What you are asked to do:
Print the data that follows without changing a single word.

Data segment:
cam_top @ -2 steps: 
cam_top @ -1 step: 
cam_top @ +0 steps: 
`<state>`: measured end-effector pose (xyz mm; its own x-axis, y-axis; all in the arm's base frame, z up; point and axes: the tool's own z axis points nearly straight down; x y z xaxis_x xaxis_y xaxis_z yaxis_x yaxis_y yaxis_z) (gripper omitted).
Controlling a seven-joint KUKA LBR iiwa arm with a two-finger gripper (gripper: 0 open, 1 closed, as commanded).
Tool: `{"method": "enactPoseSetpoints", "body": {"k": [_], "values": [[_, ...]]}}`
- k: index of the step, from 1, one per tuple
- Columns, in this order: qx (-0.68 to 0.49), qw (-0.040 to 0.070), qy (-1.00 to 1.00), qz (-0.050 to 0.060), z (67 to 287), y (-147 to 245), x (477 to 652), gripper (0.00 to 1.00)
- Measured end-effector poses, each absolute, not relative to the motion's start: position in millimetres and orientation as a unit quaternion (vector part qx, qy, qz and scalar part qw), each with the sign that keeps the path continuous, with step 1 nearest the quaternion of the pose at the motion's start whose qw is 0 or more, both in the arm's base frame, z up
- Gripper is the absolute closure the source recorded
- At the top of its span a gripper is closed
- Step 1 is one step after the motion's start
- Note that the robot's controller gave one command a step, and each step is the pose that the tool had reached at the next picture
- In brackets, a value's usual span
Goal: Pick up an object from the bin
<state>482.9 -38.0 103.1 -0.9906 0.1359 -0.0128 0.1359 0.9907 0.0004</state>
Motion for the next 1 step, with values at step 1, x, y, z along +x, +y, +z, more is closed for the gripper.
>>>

Reply:
cam_top @ -2 steps: 
cam_top @ -1 step: 
cam_top @ +0 steps: 
`<state>`: measured end-effector pose (xyz mm; its own x-axis, y-axis; all in the arm's base frame, z up; point and axes: the tool's own z axis points nearly straight down; x y z xaxis_x xaxis_y xaxis_z yaxis_x yaxis_y yaxis_z) (gripper omitted).
Controlling a seven-joint KUKA LBR iiwa arm with a two-finger gripper (gripper: 0 open, 1 closed, as commanded).
Tool: `{"method": "enactPoseSetpoints", "body": {"k": [_], "values": [[_, ...]]}}`
- k: index of the step, from 1, one per tuple
- Columns, in this order: qx (-0.68 to 0.49), qw (-0.040 to 0.070), qy (-1.00 to 1.00), qz (-0.050 to 0.060), z (67 to 287), y (-147 to 245), x (477 to 652), gripper (0.00 to 1.00)
- Measured end-effector poses, each absolute, not relative to the motion's start: position in millimetres and orientation as a unit quaternion (vector part qx, qy, qz and scalar part qw), each with the sign that keeps the path continuous, with step 1 nearest the quaternion of the pose at the motion's start whose qw is 0 or more, both in the arm's base frame, z up
- Gripper is the absolute closure the source recorded
- At the top of its span a gripper is closed
- Step 1 is one step after the motion's start
- Note that the robot's controller gave one command a step, and each step is the pose that the tool had reached at the next picture
- In brackets, a value's usual span
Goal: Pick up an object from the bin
<state>482.9 -38.0 103.1 -0.9906 0.1359 -0.0128 0.1359 0.9907 0.0004</state>
Motion for the next 1 step, with values at step 1, x, y, z along +x, +y, +z, more is closed for the gripper.
>>>

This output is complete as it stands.